Current operational status and issues.

  • The problem of batch work occasionally ending up on the 'wrong' node has not yet been resolved. A set of nodes has been put aside and is being used to create a small batch farm to try and investigate the issue.
  • Investigations into the cause of the problems with disk arrays that hosted the various Oracle databases have made a significant advance. Noise has been found on the current delivered by the UPS. (The voltage had been tested before and is/was clean.) This is believed to be due to a mismatch between the power supplied by the UPS and the load in the UPS room. A test bypassing the UPS will be made tomorrow (18th November) and this will confirm (or not) this hypothesis. In the meantime we continue running with the temporary arrangement on alternative disk arrays.
  • Ongoing problem today (18th November) on WMS01 which is not accepting new jobs - under investigation.
  • Updating (new kernels) following the recent security warning are essentially done for more vulnerable nodes. Worker nodes done on a rotation, so reduced batch capacity while this took place.
  • There is a problem within Castor Disk-to-Disk copies for LHCb from the LHCbUser Service Class. This is under investigation.
  • A possible mismatch between tape contents and Castor meta-data is being investigated. This dates from 2007, and appears related to bugs in old versions of Castor. This is thought to affect a small number of files.

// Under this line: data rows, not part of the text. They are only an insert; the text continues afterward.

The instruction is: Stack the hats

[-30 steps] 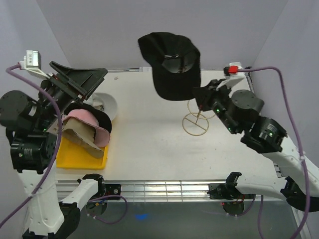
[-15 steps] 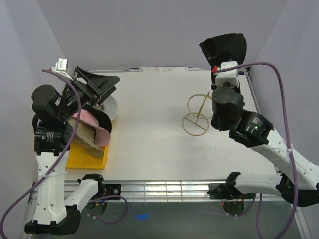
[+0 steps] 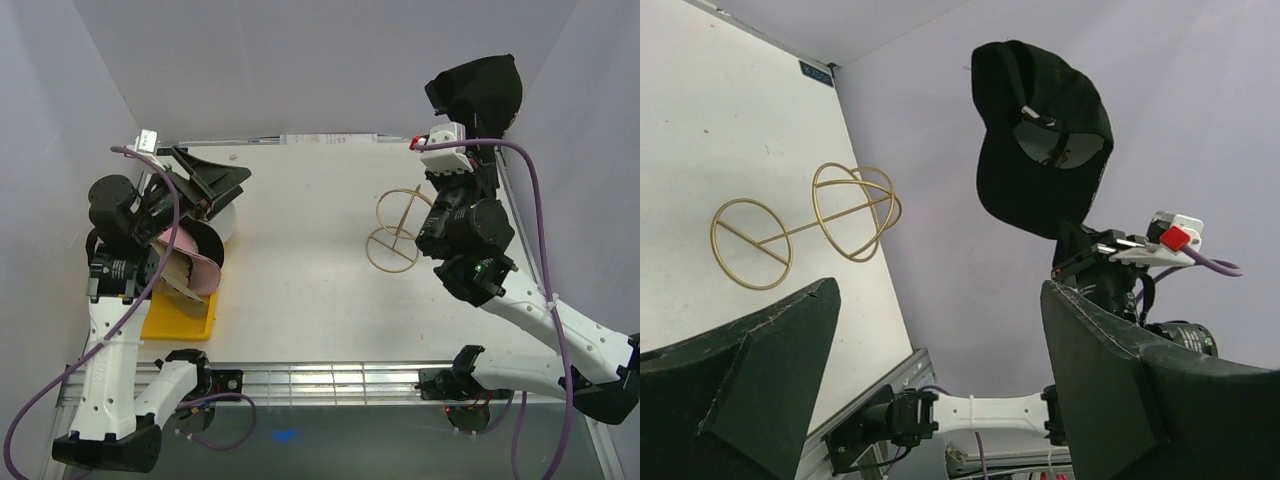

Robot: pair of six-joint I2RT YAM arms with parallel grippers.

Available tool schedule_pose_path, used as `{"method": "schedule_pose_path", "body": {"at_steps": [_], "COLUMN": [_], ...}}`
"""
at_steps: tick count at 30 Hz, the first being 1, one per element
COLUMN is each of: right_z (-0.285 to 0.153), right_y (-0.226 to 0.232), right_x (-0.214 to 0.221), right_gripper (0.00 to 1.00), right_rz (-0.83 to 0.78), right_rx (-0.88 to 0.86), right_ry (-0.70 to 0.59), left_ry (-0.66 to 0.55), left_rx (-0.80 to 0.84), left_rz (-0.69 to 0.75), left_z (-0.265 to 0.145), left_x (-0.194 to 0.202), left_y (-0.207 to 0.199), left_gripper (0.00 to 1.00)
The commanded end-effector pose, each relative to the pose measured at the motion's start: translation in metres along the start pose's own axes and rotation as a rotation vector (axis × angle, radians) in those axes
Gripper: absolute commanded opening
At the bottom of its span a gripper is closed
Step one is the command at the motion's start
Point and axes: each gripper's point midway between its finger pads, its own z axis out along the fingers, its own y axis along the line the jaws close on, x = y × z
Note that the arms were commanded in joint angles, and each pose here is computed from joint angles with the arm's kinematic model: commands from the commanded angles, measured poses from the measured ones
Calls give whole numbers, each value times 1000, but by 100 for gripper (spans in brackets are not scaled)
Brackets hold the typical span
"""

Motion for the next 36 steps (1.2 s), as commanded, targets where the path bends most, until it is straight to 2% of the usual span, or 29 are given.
{"method": "schedule_pose_path", "body": {"at_steps": [1,19,36], "right_z": [-4,-4,-14], "right_y": [-12,66,134], "right_x": [9,26,40], "right_gripper": [8,8,8], "right_rz": [10,-400,-670], "right_rx": [43,13,-47], "right_ry": [98,117,62], "left_ry": [13,36,56], "left_rx": [31,14,-6], "left_rz": [45,36,32], "left_z": [3,7,10], "left_x": [1,9,13], "left_y": [-1,17,30], "left_gripper": [92,92,92]}}
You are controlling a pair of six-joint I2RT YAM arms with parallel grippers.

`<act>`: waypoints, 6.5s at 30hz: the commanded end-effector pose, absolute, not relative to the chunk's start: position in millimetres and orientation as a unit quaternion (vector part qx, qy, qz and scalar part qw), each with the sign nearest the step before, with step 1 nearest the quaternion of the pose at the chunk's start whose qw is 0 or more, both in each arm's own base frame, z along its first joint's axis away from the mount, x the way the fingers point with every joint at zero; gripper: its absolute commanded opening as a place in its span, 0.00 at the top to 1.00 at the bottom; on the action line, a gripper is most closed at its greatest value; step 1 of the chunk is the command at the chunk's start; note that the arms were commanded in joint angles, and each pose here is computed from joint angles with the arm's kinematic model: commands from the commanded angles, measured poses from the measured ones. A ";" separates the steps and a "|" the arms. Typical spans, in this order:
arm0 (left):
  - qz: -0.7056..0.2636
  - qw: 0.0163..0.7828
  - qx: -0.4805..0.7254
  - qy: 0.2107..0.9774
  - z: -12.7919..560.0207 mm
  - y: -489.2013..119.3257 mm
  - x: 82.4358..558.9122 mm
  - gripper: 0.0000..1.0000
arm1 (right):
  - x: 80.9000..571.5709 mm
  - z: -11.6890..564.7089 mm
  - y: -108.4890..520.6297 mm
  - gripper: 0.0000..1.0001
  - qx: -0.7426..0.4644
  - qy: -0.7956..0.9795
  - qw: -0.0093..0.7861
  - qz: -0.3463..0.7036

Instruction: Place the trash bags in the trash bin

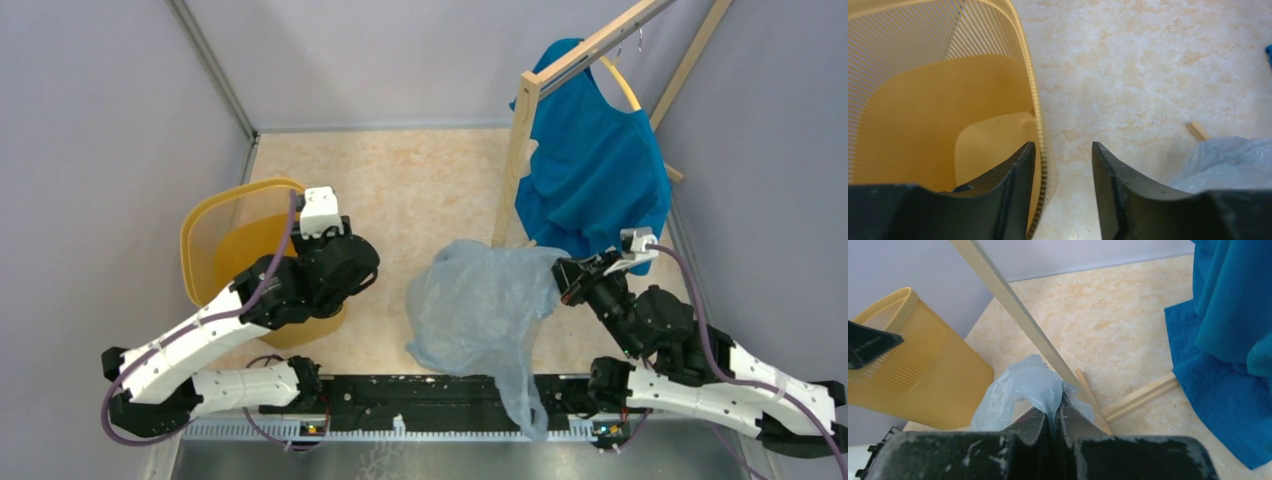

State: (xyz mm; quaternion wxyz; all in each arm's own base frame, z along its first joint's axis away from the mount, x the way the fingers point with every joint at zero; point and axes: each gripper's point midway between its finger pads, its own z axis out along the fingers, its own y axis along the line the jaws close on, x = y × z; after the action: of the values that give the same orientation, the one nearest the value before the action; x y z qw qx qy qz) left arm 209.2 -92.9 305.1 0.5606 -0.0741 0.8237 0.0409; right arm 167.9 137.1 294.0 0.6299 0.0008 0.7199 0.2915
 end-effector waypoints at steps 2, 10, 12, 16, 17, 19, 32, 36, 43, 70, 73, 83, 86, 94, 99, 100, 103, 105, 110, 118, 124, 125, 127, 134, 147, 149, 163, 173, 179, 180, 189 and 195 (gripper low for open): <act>0.051 0.580 -0.066 0.811 300.7 -103.7 221.2 0.61 | 166.6 347.2 147.8 1.00 -0.028 0.687 0.655 0.315; 0.008 0.592 -0.018 0.806 313.6 -133.6 230.9 0.87 | 165.9 391.9 149.3 1.00 -0.039 0.654 0.680 0.328; -0.030 0.598 0.006 0.801 322.5 -152.3 233.5 0.89 | 165.3 407.0 148.3 1.00 -0.040 0.642 0.690 0.333; -0.085 0.612 0.035 0.786 338.3 -183.6 239.6 0.93 | 166.3 428.5 155.2 1.00 -0.052 0.624 0.703 0.335; -0.093 0.613 0.042 0.783 340.3 -190.8 241.2 0.94 | 166.5 433.1 158.3 1.00 -0.057 0.622 0.705 0.335; -0.111 0.612 0.052 0.781 342.6 -204.7 243.4 0.94 | 168.1 440.3 165.5 1.00 -0.068 0.620 0.708 0.332; -0.211 0.566 0.094 0.791 332.5 -256.1 231.7 0.95 | 166.6 471.5 208.6 1.00 -0.115 0.595 0.710 0.360; -0.257 0.546 0.092 0.792 336.6 -262.7 218.9 0.94 | 162.6 491.8 205.4 0.99 -0.109 0.569 0.722 0.378; -0.315 0.497 0.131 0.798 328.6 -283.8 197.0 0.91 | 161.0 554.3 195.4 0.99 -0.112 0.512 0.769 0.366; -0.351 0.537 0.233 0.731 388.5 -232.7 148.9 0.44 | 140.1 721.2 279.1 1.00 -0.194 0.323 0.832 0.407; -0.327 0.572 0.196 0.727 402.3 -203.5 154.1 0.37 | 138.8 732.9 290.9 1.00 -0.196 0.311 0.830 0.419; -0.363 0.642 0.118 0.665 433.2 -134.8 134.4 0.08 | 153.6 716.2 341.6 1.00 -0.216 0.333 0.814 0.424; -0.362 0.643 0.105 0.666 434.2 -124.2 131.9 0.05 | 158.8 695.9 348.2 1.00 -0.222 0.361 0.802 0.420; -0.356 0.658 0.082 0.658 448.6 -116.0 136.8 0.03 | 164.4 691.9 321.3 1.00 -0.196 0.400 0.799 0.404; -0.298 0.652 0.050 0.695 449.8 -112.8 156.3 0.01 | 164.5 685.4 322.6 1.00 -0.221 0.430 0.782 0.394; -0.295 0.649 0.049 0.699 452.6 -114.8 157.9 0.01 | 166.7 679.9 323.8 1.00 -0.224 0.440 0.778 0.388; -0.296 0.648 0.057 0.700 460.4 -125.5 161.6 0.01 | 172.4 661.3 326.5 1.00 -0.238 0.470 0.766 0.368; -0.284 0.655 0.059 0.697 461.6 -128.9 167.2 0.01 | 173.8 649.3 327.5 1.00 -0.245 0.485 0.757 0.363; -0.233 0.656 0.069 0.715 453.3 -149.8 189.9 0.02 | 178.4 603.4 343.0 1.00 -0.267 0.518 0.732 0.352; -0.255 0.673 0.067 0.691 483.3 -162.0 194.0 0.02 | 197.6 547.2 353.7 1.00 -0.277 0.579 0.695 0.324; -0.230 0.666 0.078 0.706 490.2 -182.2 208.9 0.02 | 205.3 532.9 347.0 1.00 -0.262 0.596 0.690 0.316; -0.225 0.668 0.076 0.705 492.8 -182.7 212.6 0.02 | 205.8 532.9 344.3 1.00 -0.257 0.597 0.691 0.316; -0.221 0.667 0.082 0.707 494.8 -187.5 220.5 0.02 | 206.1 532.2 339.9 1.00 -0.249 0.599 0.692 0.316; -0.257 0.649 0.063 0.714 491.9 -170.5 282.7 0.02 | 199.3 530.5 326.3 1.00 -0.229 0.600 0.689 0.337; -0.378 0.617 0.137 0.677 470.6 -182.4 218.2 0.01 | 233.3 513.3 303.5 1.00 -0.195 0.642 0.691 0.267; -0.398 0.608 0.150 0.670 464.1 -188.2 210.5 0.01 | 233.6 510.9 301.0 1.00 -0.208 0.640 0.688 0.271; -0.283 0.623 -0.024 0.728 499.1 -152.2 298.2 0.03 | 216.1 479.6 307.1 1.00 -0.250 0.627 0.670 0.309; -0.314 0.552 0.038 0.772 448.4 -162.1 365.8 0.11 | 209.6 478.1 326.6 1.00 -0.255 0.630 0.644 0.350; -0.348 0.475 0.065 0.805 386.0 -173.4 335.9 0.28 | 210.7 508.6 328.5 1.00 -0.251 0.643 0.633 0.350; -0.361 0.472 0.067 0.801 383.7 -175.5 326.7 0.30 | 209.8 511.8 330.5 1.00 -0.251 0.643 0.630 0.355; -0.378 0.420 0.081 0.821 328.4 -181.3 300.0 0.31 | 200.1 495.4 328.2 1.00 -0.242 0.634 0.625 0.385; -0.378 0.417 0.087 0.822 329.9 -185.1 312.7 0.26 | 210.8 495.8 345.0 1.00 -0.240 0.640 0.622 0.381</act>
State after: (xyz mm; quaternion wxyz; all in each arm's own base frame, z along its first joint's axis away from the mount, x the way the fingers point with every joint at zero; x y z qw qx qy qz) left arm 304.2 -173.5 312.3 0.4078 0.0612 0.8402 -0.3521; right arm 205.4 334.7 467.8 0.6096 -0.2551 0.6587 0.3597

Review of Issues during week 11th to 18th November.

  • During the updates for the Castor service (on Tuesday 10th November) some problems were encountered reconnecting to the databases and there was a short service outage. The cause of this has now been understood and a fix applied.
  • Problem seen on Castor 'GEN' instance on Monday 16th November as T2K added in to the Castor Information Provider.

Advanced warning:

  • Thursday 19th November. At Risk for test of UPS bypass. The test itself will take place 08:30 to 09:30.

Table showing entries in GOC DB starting between 11th and 18th November.

Service Scheduled? Outage/At Risk Start End Duration Reason
MyProxy (lcgrbp01) SCHEDULED OUTAGE 17/11/2009 08:00 17/11/2009 09:00 1 hour Outage during application of kernel update.
FTS SCHEDULED OUTAGE 17/11/2009 07:00 17/11/2009 09:00 2 hours Outage for application of kernel updates. Includes time to drain service ahead of the intervention.
All CEs SCHEDULED AT_RISK 11/11/2009 09:30 11/11/2009 12:00 2 hours and 30 minutes At Risk during application of OS kernel updates.
3D (lugh, ogma) & lhcb-lfc SCHEDULED AT_RISK 11/11/2009 09:00 11/11/2009 13:00 4 hours At Risk during application of quarterly Oracle patches.